[PATCH v12 06/11] KVM: vmx/pmu: Expose LBR to guest via MSR_IA32_PERF_CAPABILITIES

From: Like Xu
Date: Sat Jun 13 2020 - 04:12:49 EST


The bits [0, 5] of the read-only MSR_IA32_PERF_CAPABILITIES tells about
the record format stored in the LBR records. Userspace could expose guest
LBR when host supports LBR and the exactly supported LBR format value is
initialized to the MSR_IA32_PERF_CAPABILITIES and vcpu model is compatible.

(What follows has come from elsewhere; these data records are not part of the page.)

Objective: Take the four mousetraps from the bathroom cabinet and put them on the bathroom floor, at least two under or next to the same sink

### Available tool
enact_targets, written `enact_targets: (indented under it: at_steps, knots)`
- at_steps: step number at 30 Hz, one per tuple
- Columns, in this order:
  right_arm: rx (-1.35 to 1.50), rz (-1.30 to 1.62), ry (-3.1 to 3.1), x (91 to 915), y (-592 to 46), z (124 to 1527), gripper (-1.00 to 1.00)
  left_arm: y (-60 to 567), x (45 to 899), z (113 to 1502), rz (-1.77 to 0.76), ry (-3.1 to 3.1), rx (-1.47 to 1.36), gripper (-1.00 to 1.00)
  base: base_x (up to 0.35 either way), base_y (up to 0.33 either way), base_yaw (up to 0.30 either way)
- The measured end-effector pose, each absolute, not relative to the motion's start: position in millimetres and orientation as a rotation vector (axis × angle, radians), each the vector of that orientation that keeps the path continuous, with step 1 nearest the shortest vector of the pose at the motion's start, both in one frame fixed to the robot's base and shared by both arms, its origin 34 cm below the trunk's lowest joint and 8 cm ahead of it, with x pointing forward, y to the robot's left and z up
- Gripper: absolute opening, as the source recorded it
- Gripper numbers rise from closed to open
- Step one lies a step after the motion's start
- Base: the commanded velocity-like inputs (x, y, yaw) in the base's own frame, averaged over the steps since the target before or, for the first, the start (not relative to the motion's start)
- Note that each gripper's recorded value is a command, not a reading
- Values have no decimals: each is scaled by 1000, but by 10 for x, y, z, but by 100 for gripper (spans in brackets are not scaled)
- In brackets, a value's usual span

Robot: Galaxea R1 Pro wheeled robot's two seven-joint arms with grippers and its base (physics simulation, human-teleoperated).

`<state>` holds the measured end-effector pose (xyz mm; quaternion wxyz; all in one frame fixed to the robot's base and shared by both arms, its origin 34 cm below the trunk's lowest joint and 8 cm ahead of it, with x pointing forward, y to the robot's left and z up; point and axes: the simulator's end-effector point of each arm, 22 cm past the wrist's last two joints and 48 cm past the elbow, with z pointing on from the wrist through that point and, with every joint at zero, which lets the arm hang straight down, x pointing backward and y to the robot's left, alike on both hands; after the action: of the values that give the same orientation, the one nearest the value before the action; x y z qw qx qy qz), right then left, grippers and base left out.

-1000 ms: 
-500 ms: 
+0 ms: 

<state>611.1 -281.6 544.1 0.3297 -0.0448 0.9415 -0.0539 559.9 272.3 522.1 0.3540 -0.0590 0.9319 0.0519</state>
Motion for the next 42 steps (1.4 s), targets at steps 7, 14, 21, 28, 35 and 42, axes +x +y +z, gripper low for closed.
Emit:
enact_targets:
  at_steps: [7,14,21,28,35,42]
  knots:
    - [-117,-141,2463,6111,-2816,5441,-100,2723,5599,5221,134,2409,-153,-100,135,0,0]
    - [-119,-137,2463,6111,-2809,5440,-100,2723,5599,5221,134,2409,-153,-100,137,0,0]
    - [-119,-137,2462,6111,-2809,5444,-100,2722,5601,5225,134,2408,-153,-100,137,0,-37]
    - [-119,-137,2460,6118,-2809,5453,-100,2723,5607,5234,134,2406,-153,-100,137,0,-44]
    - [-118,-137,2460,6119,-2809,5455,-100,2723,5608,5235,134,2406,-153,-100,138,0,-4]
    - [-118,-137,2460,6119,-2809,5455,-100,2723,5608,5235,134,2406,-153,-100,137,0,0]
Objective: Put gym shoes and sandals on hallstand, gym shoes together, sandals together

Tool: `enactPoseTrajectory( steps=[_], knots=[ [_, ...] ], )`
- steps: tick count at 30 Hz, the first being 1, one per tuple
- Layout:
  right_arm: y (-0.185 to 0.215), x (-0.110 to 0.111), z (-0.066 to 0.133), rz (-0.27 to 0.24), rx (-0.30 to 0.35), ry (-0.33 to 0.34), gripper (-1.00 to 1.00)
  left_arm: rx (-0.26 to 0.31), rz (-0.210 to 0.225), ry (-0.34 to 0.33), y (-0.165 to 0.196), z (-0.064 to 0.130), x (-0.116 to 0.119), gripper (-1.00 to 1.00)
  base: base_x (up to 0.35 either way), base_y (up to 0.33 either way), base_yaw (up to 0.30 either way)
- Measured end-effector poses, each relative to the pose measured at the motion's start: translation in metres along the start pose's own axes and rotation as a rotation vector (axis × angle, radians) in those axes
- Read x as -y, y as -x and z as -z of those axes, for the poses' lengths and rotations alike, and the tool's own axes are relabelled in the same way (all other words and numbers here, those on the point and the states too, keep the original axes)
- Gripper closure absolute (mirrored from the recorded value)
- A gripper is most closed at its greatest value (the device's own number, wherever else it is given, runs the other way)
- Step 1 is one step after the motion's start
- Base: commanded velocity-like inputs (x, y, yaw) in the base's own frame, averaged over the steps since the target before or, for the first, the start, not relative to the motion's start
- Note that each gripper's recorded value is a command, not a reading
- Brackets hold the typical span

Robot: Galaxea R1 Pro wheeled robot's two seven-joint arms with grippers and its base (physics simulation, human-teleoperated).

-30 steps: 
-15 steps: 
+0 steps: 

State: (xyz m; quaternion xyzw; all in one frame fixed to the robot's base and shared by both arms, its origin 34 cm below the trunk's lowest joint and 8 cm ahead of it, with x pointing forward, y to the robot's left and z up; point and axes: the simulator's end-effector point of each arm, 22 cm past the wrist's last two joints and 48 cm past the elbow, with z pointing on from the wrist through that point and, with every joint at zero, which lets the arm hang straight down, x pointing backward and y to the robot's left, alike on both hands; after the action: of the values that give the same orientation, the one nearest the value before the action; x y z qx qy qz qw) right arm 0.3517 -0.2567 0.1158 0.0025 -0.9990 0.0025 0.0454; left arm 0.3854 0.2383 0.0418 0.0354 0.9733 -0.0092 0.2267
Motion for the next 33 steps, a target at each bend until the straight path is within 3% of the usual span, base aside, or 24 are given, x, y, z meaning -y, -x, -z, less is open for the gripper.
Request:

Signed-off-by: Like Xu <like.xu@xxxxxxxxxxxxxxx>
---
arch/x86/kvm/vmx/capabilities.h | 11 ++++++-
arch/x86/kvm/vmx/pmu_intel.c | 52 +++++++++++++++++++++++++++++++--
arch/x86/kvm/vmx/vmx.h | 6 ++++
3 files changed, 65 insertions(+), 4 deletions(-)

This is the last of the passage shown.